Entre pintores, o mais característico, como expressão pictórica de silêncio, a meu ver, é Edward Hopper. Porque acentua, na sobriedade de linhas, a solidão infinita, agônica, de homem e mulher. Depois, vem Rembrandt, na maestria de nuances do claro escuro. Como na tela Montanha com tempestade, onde ele capta e transmite raio e relâmpago. Paul Claudel disse que Rembrandt é a pintura do silêncio.
No museu d’Orsay, é possível admirar, silenciosos, o Angellus, de Millet; o Nascimento de Vênus, de Bouguereau; e o Absinto, de Degas (sem Baudelaire).

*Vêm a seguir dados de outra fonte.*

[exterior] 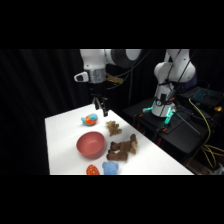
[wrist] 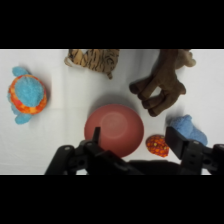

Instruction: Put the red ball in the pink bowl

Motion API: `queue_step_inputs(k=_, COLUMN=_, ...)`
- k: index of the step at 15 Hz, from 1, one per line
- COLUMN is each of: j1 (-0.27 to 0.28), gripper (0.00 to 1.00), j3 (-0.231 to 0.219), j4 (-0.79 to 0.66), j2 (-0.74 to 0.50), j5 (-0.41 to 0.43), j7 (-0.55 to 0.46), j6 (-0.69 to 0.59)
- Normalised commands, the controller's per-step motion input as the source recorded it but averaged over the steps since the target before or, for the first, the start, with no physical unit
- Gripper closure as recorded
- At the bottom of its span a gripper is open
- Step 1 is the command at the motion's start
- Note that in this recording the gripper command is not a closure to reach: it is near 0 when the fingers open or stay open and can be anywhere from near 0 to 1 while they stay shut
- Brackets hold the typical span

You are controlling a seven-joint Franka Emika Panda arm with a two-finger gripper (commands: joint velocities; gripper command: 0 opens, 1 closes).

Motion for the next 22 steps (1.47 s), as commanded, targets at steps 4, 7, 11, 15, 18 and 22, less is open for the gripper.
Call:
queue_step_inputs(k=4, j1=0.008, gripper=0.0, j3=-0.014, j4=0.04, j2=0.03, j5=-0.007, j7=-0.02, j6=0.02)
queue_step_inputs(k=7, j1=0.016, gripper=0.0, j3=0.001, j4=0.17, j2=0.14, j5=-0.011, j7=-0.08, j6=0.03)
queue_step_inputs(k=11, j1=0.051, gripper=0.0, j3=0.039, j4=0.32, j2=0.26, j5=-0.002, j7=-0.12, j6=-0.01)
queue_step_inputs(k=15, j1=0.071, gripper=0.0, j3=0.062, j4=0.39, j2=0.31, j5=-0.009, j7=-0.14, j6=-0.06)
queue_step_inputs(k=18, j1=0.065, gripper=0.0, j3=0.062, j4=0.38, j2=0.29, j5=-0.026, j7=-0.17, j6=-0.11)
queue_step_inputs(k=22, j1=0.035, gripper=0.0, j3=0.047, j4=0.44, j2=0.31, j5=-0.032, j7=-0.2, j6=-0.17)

Entre autores, o primeiro nome, que me vem à lembrança, é Antoine de Saint Exupéry. Ele escreveu: “No deserto, reina um grande silêncio de casa em ordem”. Por sua vez, Albert Camus, na obra Bodas em Tipasa, anotou: “Nesta luz e neste silêncio, escutava em mim ruído quase esquecido. (...) E, agora, acordado, eu reconhecia um a um os ruídos imperceptíveis dos quais era feito o silêncio: o baixo contínuo dos pássaros, os suspiros breves do mar ao pé das rochas, a vibração das árvores, os sussurros das plantas de absinto, os lagartos furtivos”.

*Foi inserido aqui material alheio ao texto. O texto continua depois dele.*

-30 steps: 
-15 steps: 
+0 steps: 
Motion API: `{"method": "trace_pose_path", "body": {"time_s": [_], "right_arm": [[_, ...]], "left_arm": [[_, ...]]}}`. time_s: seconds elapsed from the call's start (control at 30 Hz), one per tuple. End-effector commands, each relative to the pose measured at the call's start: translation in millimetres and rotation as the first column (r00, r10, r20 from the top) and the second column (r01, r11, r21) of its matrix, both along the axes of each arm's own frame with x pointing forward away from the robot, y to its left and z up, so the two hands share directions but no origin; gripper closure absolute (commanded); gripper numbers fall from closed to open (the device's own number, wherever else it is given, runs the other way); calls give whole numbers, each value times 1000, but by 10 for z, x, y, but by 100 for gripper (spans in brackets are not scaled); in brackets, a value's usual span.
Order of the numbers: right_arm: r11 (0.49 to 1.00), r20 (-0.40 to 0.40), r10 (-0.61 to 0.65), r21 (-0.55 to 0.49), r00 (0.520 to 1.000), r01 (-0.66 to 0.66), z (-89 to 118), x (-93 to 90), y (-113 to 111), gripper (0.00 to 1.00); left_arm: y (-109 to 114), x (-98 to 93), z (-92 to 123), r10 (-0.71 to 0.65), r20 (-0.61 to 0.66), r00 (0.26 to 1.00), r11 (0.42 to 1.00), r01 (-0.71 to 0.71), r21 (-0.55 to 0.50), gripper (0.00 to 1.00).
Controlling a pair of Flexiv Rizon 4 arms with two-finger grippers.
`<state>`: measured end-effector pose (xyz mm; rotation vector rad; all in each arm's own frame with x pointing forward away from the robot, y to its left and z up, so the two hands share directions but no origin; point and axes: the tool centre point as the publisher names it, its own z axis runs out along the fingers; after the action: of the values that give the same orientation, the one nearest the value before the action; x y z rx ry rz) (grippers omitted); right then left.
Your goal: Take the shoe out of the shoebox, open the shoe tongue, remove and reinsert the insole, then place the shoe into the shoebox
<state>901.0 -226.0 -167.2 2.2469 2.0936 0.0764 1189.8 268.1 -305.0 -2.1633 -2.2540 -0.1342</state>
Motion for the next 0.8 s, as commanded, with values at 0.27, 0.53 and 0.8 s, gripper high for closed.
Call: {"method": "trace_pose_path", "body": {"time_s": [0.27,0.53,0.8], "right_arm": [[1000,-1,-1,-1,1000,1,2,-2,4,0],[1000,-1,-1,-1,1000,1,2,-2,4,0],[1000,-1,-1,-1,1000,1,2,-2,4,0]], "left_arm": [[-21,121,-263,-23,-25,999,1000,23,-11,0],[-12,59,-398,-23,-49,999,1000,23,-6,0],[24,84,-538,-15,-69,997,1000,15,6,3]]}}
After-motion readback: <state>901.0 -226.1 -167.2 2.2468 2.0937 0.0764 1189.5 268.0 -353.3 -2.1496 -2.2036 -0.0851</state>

O escritor francês Jacques-Bénigne Bossuet especificou três formas de silêncio: o silêncio da regra, o silêncio da prudência e o silêncio da paciência. Nas ordens monásticas, há instantes e horas de silêncio. O silêncio da prudência é prova de discernimento e sabedoria. E o silêncio da paciência é a adesão ao sofrimento, aos olhos de Deus, santificando nossos eventuais calvários.
Nas salas de cinema, o silêncio, nórdico e neolatino, já foi utilizado como técnica de filmagem. Principalmente, na cinematografia sueca, nos anos 60, por Ingmar Bergman. E, nos anos 70, no neorrealismo italiano, por Luchino Visconti e Roberto Rossellini. Atualmente, caiu em desuso.
Mas, nesses tempos intensos e estranhos, o silêncio que desejo contritamente é o silêncio da paz. Onde se possa ver crianças brincando. Pessoas sorrindo na gentileza de dar. E distraidamente olhar os lírios do campo.